Once set, pop a shot or two, and check the results on your LCD. Almost always, you’ll find you need to adjust the flash brightness, placement, or the ambient light exposure.
When using flash remember this: adjust ambient light with the shutter speed, and flash with the f-stop (aperture).
For example, if you want to bring out more brightness in the sky, lengthen your shutter speed, if you want to increase the apparent brightness of your flash, open up the aperture. This is effective for small adjustments in camera, and keeps you from having to constantly readjust flash settings.
An artistic look is more straight forward, but light direction, intensity, and color are just as important. I often photograph the northern lights around my home in Fairbanks, Alaska. Often the moon, stars, or aurora itself, are sufficient to illuminate the foreground, but at times, it fades to black as you can see below.
In such cases, a splash of light is just what I need. When photographing the aurora, or the night sky in general, I rarely carry an actual flash, but I’m always wearing a headlamp. During a typical 5-10 second exposure, if I need a little extra texture or warmth, I can pan the beam quickly over the foreground, “painting” it with light as I did in this image.
Light from a typical LED is very cool, but cover it with CTO gel, and nice warm tones result. Light painting is a popular technique, but one that requires some practice to make sure your subject is evenly lit, and not too bright. Mixing light painting and ambient can be very effective to even out brightness in an image, and compensate for highlights. In Argentina, a few years ago, I was shooting a historic farmhouse during the late evening. Bright porch lights on the house needed to be evened out, so I painted some key parts of the scene.
A warning: painting light can mess with the color of a digital image. If you use your camera’s automatic settings, as I do, light painted images will often require some color correction in post-processing. Shoot in RAW to be sure you retain this flexibility.
Flash can also play an important role in wildlife photography. Birds in particular are often down low in dark forests, where natural sunlight is rarely found. The flat, boring light beneath the foliage can be replaced by the directional light of a flash.
When using flash with a long telephoto, you can often get away with on-camera, or bracket-mounted flash, as I did of the portrait of the American Robin above. Using camera-mounted flash is easy with TTL (Through The Lens) compatible strobes. In fact, this technique is so easy, that I’m not even going to go into it, because more interesting possibilities exist.
Where I live in Alaska, the winters are long, and during the few hours of daylight, the sun is often hidden behind trees or clouds. The birds I love to photograph are usually stuck in flat, gray light. There are a few trees in my yard that the birds prefer. By setting up a flash (or two), gelled with CTO to emulate the absent sun, I’ve managed to create some well lit portraits of these guys.

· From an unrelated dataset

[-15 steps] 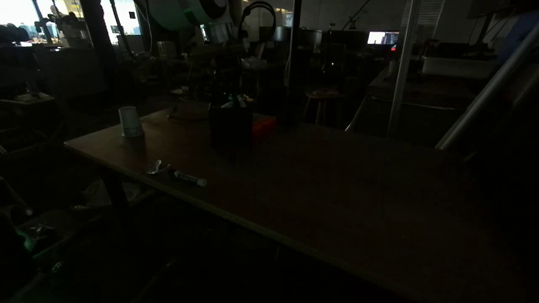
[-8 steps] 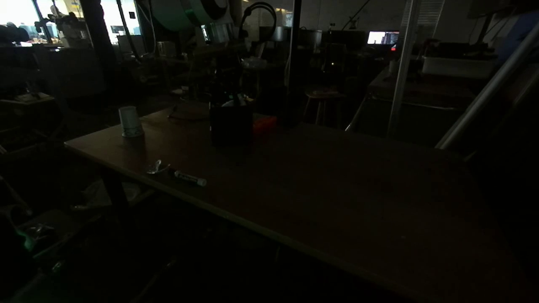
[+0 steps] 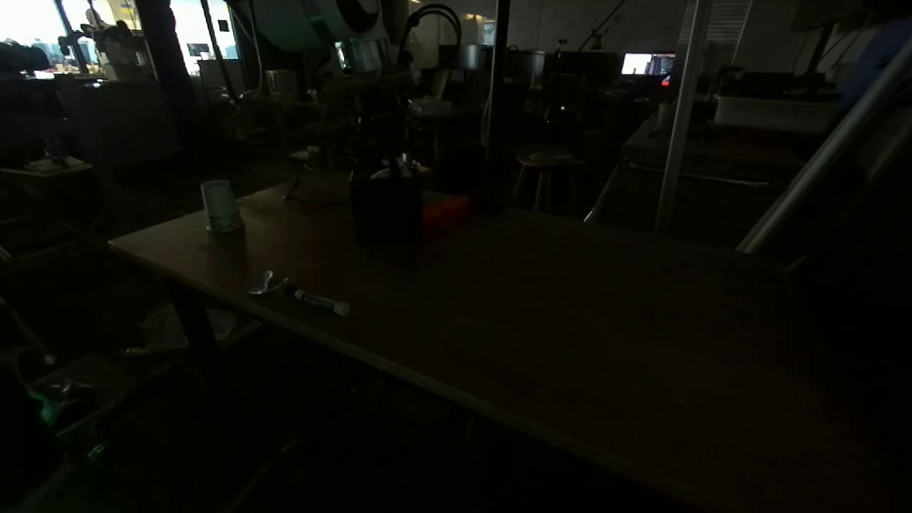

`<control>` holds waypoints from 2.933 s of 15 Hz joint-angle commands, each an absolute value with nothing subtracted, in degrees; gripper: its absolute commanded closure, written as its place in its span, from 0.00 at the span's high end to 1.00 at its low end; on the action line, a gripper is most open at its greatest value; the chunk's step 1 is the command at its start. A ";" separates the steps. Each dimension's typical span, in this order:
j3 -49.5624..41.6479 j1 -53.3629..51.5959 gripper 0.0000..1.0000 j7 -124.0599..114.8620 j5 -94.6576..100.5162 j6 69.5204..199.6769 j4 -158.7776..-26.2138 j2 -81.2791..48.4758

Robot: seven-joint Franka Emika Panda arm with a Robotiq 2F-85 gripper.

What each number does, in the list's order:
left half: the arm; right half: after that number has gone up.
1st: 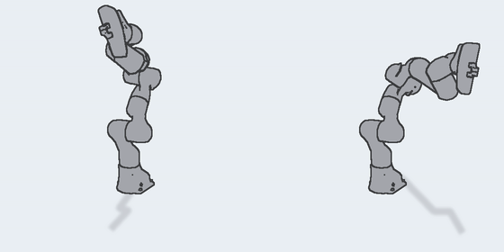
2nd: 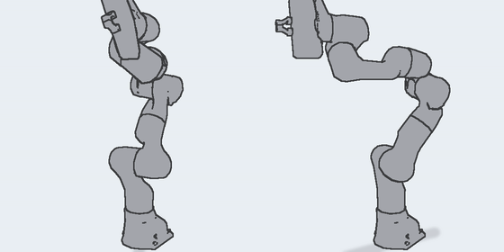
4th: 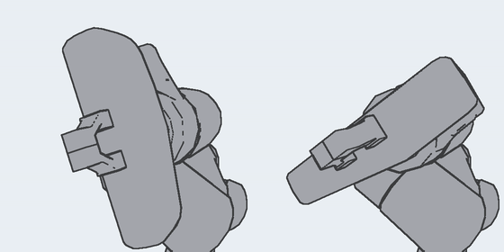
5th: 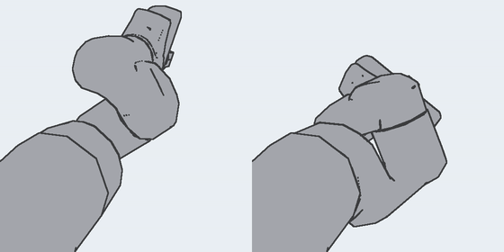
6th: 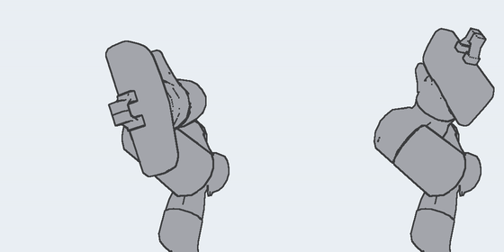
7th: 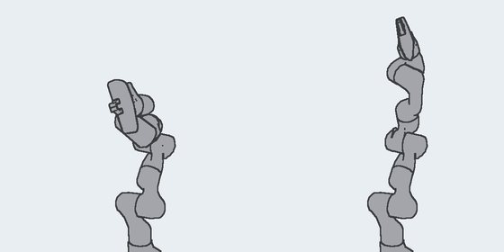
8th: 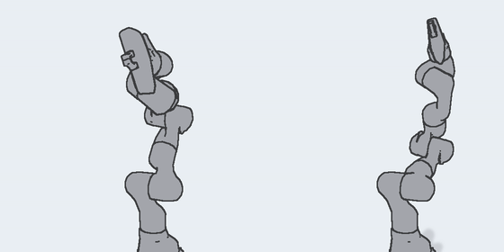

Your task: Put the towel inside the basket

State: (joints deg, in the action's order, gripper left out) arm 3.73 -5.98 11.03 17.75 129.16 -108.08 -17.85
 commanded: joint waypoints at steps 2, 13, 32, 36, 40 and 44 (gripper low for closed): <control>3.90 -7.08 0.00 11.43 19.40 126.68 -105.28 -18.70; 4.59 -7.64 0.00 12.41 19.06 124.66 -102.10 -22.22; 6.44 -5.84 0.00 17.10 10.71 125.80 -97.32 -32.15; 5.84 -5.79 0.00 14.97 10.50 126.25 -101.33 -26.56; 6.73 -5.87 0.00 11.65 7.49 128.75 -107.26 -19.33; 8.01 -6.98 0.00 7.16 3.60 133.43 -114.02 -11.25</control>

The method is similar to lighting a landscape. You’ve got to choose your flash placement to avoid shadows, and since there is rarely a chance to replicate a poorly exposed shot, it’s best to get your settings right and then leave them in place throughout the shoot. In this case, I was going for an almost studio-like look, so I took advantage of the white snow as a background, making the final image appear almost as a cut-out.
I like to put my flashes atop a tall stand to get them over my head like a low angle sun. Done right, the set up and exposure takes only a few moments, and the results can be great.
Artificial light in the outdoors offers a great opportunity to create unique images. Think through your shots, consider where extra light can be added, and what role it will play in the final image. Not every situation requires it, in fact, most don’t. But there are times when that extra pop of light can take a photo from mundane to extraordinary.